Your answer must match, word for word, the lines from the one holding "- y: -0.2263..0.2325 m" through the final line below, with pictures excluded.

DATA Start Marker

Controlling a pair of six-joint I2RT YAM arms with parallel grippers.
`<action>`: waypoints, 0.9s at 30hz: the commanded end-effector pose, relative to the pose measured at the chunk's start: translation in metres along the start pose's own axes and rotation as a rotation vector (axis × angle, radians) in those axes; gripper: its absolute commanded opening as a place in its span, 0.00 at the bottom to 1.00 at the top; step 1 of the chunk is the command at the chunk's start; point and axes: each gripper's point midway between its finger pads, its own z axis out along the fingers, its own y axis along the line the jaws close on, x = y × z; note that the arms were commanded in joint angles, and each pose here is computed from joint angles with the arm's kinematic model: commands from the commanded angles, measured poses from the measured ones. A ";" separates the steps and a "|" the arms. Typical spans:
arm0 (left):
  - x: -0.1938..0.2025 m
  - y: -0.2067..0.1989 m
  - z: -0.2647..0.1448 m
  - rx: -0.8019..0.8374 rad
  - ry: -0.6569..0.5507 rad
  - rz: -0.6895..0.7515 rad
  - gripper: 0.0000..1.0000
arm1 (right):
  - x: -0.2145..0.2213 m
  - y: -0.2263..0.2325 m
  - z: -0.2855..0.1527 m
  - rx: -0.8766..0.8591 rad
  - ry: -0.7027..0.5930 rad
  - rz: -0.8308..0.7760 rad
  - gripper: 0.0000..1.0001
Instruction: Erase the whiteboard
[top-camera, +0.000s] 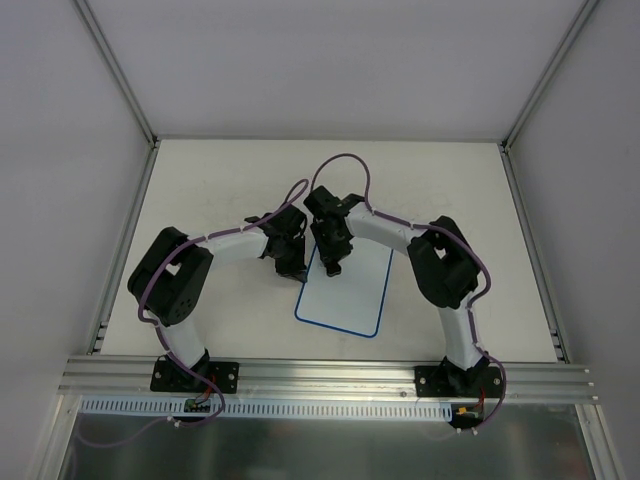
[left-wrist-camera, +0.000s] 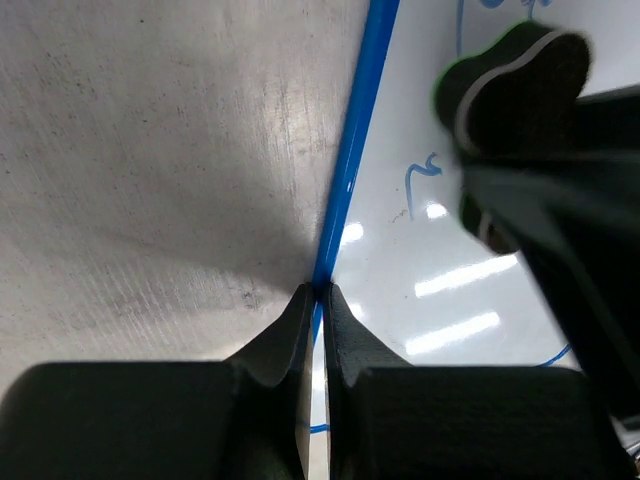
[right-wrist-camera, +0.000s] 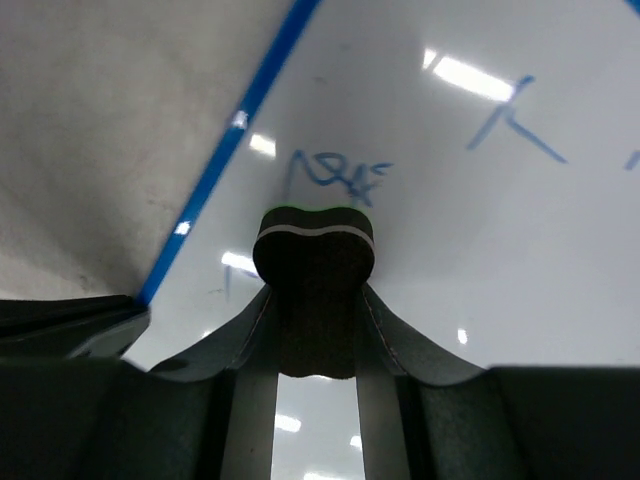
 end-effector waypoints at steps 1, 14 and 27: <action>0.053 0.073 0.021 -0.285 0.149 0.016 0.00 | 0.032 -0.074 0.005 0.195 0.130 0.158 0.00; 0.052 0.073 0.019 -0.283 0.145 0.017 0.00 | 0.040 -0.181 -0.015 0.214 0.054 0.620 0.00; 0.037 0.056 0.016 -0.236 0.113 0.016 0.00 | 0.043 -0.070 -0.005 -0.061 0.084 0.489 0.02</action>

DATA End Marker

OUTPUT FOR THIS TASK:
  - y: -0.2263..0.2325 m
  - z: -0.2855..0.1527 m
  - rx: -0.8766..0.8591 rad
  - ry: -0.7027..0.5930 rad
  - rz: -0.8308..0.7760 rad
  - gripper: 0.0000..1.0001
Instruction: Erase the whiteboard
[top-camera, +0.000s] 
[left-wrist-camera, +0.000s] 
[right-wrist-camera, +0.000s] 
 end-effector waypoints at steps 1, 14 and 27: <action>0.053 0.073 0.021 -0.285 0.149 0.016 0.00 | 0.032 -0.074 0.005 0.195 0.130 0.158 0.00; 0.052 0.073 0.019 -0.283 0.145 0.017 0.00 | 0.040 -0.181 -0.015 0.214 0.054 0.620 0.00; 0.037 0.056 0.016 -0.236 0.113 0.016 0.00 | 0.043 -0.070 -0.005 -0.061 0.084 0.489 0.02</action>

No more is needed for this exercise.